Quran: Min Sharri Hasadeen Idha Hasaaad....

The Envious of the Envied. The Envier of the Envious, The Envious of the Envier.

That One! The Last One! It meant something more!!


Zephyrus-Bloc Party


I like a Happy.


The Envied:


Kings are Spiritual Fires...Hate. Envy is Hate. The Hater was meant to be Wiser...



There was so much in that Verse. I looked at a little bit of Arabic, and shaped it around my thoughts, nothing wrong with that, give me two years and I could become another A.Yusuf...Another way of Interperation. I'm stuck on just five small chapters.


I have a Shams-i...I need to find A Rumi.


The 'Enived' had so much.


BANG! BANG!!


All the Envious...


All the Fights.


They fight, fight fight...


Sleeping in silence is best. She wails...

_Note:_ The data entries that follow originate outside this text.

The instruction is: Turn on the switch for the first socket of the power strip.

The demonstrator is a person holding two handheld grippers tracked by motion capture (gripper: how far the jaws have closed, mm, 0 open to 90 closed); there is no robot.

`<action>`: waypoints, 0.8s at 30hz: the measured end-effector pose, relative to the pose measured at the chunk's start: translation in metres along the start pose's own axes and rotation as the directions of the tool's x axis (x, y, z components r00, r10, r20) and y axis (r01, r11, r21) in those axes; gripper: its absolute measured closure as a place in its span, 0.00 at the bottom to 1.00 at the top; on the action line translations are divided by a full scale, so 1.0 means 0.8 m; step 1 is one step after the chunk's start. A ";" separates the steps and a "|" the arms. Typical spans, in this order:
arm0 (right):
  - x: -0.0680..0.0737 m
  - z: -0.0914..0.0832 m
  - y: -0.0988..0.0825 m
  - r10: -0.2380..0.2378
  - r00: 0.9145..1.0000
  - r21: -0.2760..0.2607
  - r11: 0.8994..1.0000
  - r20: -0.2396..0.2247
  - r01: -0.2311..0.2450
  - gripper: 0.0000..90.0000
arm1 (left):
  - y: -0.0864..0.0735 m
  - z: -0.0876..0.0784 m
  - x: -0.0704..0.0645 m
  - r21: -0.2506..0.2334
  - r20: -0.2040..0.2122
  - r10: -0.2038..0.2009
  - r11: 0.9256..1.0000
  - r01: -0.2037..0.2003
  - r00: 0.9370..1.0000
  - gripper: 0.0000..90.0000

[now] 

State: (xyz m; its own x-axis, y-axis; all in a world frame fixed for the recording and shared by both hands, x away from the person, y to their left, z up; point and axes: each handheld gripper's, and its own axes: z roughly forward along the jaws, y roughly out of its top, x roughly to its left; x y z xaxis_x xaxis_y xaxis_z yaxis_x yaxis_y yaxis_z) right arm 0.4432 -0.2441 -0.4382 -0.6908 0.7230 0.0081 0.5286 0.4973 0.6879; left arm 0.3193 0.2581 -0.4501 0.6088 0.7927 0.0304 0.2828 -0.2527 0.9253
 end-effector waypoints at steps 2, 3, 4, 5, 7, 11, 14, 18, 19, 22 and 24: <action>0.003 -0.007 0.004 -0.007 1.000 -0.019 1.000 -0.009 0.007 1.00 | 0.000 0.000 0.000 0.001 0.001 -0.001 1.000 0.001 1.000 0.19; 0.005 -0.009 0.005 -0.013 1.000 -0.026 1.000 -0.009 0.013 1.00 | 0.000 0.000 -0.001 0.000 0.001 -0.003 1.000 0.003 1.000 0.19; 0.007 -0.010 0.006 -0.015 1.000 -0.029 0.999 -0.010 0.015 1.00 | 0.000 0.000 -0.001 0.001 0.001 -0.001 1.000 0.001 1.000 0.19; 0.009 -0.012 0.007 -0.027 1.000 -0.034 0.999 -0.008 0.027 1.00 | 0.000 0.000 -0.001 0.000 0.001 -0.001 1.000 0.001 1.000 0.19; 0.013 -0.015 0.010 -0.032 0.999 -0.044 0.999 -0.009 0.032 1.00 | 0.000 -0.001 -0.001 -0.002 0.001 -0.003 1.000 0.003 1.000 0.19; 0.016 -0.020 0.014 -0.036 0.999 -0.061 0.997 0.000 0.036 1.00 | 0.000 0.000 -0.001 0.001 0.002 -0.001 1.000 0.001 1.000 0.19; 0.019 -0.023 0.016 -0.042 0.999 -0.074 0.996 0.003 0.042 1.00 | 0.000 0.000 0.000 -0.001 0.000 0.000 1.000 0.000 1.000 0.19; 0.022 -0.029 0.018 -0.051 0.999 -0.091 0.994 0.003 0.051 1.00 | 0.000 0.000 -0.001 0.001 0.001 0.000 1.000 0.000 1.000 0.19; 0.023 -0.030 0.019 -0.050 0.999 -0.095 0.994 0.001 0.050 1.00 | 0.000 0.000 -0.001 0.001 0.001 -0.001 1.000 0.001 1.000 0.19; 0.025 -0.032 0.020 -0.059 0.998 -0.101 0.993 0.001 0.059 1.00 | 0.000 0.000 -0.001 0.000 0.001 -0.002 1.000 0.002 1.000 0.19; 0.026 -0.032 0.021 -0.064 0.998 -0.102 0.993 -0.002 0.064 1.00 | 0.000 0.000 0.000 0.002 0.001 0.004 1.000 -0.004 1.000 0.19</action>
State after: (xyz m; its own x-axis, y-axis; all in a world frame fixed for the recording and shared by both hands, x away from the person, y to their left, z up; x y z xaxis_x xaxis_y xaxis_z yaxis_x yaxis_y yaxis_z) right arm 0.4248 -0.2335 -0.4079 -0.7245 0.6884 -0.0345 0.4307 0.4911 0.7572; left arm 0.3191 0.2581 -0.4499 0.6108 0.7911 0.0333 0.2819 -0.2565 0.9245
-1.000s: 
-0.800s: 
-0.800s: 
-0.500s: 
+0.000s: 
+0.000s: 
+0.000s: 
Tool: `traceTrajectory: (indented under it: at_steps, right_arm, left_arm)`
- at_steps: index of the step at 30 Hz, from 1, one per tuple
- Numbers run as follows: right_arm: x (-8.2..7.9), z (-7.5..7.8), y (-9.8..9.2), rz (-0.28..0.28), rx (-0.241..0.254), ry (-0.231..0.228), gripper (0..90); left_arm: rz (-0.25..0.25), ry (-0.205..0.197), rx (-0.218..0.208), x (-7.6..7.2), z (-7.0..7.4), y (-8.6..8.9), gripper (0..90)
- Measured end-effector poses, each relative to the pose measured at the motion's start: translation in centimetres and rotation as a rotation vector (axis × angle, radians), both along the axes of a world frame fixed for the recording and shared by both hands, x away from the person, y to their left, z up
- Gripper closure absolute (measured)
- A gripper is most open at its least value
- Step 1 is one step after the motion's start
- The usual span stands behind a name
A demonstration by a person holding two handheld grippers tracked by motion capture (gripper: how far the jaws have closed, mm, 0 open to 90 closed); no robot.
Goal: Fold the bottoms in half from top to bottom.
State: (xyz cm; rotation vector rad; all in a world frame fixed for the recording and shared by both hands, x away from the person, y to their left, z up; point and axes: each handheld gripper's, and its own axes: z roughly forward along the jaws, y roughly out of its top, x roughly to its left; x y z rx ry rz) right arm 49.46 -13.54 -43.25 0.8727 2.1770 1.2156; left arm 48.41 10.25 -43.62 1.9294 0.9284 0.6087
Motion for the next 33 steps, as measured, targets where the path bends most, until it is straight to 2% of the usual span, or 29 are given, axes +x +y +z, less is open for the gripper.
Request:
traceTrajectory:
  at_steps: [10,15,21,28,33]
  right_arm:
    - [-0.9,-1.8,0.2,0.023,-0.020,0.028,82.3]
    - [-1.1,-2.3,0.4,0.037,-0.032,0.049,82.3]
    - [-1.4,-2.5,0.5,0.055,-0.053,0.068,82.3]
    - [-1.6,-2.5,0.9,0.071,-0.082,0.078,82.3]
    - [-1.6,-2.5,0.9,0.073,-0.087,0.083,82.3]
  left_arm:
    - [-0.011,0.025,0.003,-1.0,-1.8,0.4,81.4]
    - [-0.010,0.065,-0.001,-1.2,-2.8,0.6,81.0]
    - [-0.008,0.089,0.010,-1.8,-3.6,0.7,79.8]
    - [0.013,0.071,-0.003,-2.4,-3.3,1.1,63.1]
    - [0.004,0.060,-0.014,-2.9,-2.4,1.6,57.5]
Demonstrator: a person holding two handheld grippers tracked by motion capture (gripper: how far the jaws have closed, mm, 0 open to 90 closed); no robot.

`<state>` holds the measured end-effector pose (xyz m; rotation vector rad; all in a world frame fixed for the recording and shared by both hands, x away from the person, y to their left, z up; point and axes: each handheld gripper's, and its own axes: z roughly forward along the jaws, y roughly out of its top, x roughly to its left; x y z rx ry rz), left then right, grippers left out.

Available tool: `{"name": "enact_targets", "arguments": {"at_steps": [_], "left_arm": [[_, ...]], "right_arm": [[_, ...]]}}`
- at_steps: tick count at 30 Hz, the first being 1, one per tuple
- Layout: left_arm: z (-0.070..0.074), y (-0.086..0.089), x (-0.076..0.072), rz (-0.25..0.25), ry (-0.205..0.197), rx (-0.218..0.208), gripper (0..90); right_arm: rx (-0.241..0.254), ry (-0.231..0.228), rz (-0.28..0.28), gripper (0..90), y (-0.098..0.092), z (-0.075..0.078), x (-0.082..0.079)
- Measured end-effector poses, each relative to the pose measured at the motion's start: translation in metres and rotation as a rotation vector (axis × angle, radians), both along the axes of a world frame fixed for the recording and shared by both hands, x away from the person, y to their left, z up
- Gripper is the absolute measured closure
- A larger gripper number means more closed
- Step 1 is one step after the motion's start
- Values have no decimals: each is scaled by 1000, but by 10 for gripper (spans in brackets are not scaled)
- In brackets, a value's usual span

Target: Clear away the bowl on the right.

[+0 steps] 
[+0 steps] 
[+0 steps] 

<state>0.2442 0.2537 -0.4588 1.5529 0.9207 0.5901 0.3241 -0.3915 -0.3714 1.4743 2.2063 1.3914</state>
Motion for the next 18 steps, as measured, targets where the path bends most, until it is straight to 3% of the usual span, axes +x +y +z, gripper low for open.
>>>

I must fight. I am envy. They all fight. 

Big White World-Marilyn Manson


The Envied rolls, he rolls spearing walls, laughing, they scream....he laughs, they scream...He blackens, they function against black, like green for the red...he shoots, dagger, dagger...rolls round laughing....they scream, like spit...he rolls laughing...they redden, further knives through walls...they scream.


He wants them to die, because they want him dead.


That's the reason.


They want him to die, because he wants dead.


He hates them, they are stupid.


They spit on the walls.


He doesn't lend daggers.


Unless they pick them up when he throws.


He hates!! And spits and spits!!!


They are all stupid!!! Not like Insane!! ??


They sick. They are stupid. They hate everyone.


He spits!!


They burst through walls, with powers of hate.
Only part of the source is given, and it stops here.